NCAS: NCAS IO pattern

  • Configured the Cirrus Web Object Store (WOS) to allow users to push data from Cirrus into the large object storage using AWS S3 interface. (Use the s3cmd toolset to manipulate data)
  • Included adding functionality in SAFE to be able to setup storage buckets and provide access keys and associated secrets to control access.
  • Interested in testing with other sites.
  • See: https://cirrus.readthedocs.io/en/master/user-guide/object_store.html

Isambard, GW4

  • Steady stream of new users coming onto the system
  • Setting up the RSE support network across the four different CSE sites

Thomas, MMM Hub

Business as usual

  • Updated the default python3/recommended from Python 3.6.3 to 3.7.4
  • Got Intel MPI 2019 update 4 working on Thomas (OmniPath, PSM2), but on Truescale with PSM 1 on our other cluster it is falling back to sockets, and after some reading it may only work with verbs if it does at all. PSM vanished from their documentation somewhere between May 2018 and March 2019. Libfabric reports it is requesting FI_DIRECTED_RECV which is not supported by PSM 1.
  • have not investigated possible bugs with it
  • Have made a public repo for our SAFE ticket parser. I am hoping to have example tickets included soon. https://github.com/UCL-RITS/MMMHub-SAFE

JADE

  • Looking at ways of extracting usage data off the system

Other topics

Shared HPC RSE knowledge base

  • Initial discussion of how to provide a collaborative HPC RSE knowledge base at the HPC Champions workshop co-located with RSEConUK in September 2019. There was a large amount of interest in this and attendees though it would be a very useful idea to pursue.
  • Andy Turner (EPCC) has an action from HPC Champions to put together a blog post discussing options and ideas
  • One proposal that generated a lot of interest would be to use Stack Overflow and appropriate tagging to deliver this
  • Also pointed out that US sites tried to setup a site under Stack Exchange but failed to get enough community buy-in (although the buy-in bar is very high)
  • There is also the https://ask.cyberinfrastructure.org/ site setup by US sites (in the wake of the failed Stack Exchange attempt) which may be a possibility for this.
  • Interest in running a (virtual?) hack day event to bootstrap the HPC RSE knowledge base in first half of 2020.
  • The shared knowledge base needs to be well-indexed by Google and other search engines so people can find the information and answers they need.

Change of meeting time

  • A number of people have nited that 2pm on a Tuesday always clashes with local meetings.
  • The original time was chosen to suit the national HPC facilities representatives (as this is where the meeting originated) but this may not be appropriate going forward with the wider attendence at the meeting.
  • Plan to put out a vote widely across potential attendees to try and identify the least worst time for the meeting on a monthly basis.

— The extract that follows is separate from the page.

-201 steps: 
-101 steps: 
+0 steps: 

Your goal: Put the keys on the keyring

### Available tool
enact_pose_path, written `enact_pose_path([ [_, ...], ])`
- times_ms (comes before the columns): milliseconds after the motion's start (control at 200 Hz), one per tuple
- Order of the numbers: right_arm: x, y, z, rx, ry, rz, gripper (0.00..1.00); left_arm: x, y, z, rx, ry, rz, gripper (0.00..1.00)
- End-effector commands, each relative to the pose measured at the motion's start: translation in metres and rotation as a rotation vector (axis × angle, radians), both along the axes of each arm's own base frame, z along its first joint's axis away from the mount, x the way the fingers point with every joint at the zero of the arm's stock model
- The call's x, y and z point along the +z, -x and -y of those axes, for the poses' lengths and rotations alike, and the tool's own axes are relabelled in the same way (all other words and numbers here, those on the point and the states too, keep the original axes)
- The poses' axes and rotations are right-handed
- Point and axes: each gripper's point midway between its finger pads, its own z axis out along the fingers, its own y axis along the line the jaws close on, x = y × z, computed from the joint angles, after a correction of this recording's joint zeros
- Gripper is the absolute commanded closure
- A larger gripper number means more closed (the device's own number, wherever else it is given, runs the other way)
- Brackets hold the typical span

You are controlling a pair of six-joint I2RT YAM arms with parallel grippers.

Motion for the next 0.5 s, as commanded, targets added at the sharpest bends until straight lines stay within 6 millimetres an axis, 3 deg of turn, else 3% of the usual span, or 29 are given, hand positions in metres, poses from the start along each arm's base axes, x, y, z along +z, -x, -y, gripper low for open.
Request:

Upcoming training, events and meetings

  • Upcoming ARCHER Training Opportunities. Full details and registration at http://www.archer.ac.uk/training/index.php
    • LAMMPS workshop, Online, 16 and 23 October 2019
    • Hands-on Introduction to HPC for Life Scientists, Birmingham, 30 Oct - 1 Nov 2019
    • Free “Supercomputing” MOOC starting on 14th October 2019
    • A Fully Lagrangian Dynamical Core for the Met Office/NERC Cloud Model, Online webinar, 13th November 2019 15:00
    • Shared-memory Programming with OpenMP - Online course, four Wednesday afternoons, 13, 20, 27 November and 4 December 2019
    • Scientific Programming with Python, Queen’s University Belfast, 16-17 December 2019
    • HPC Carpentry, EPCC, Edinburgh, 9 - 10 December 2019

Date of next meeting

1400 UK Time, TBC Nov 2019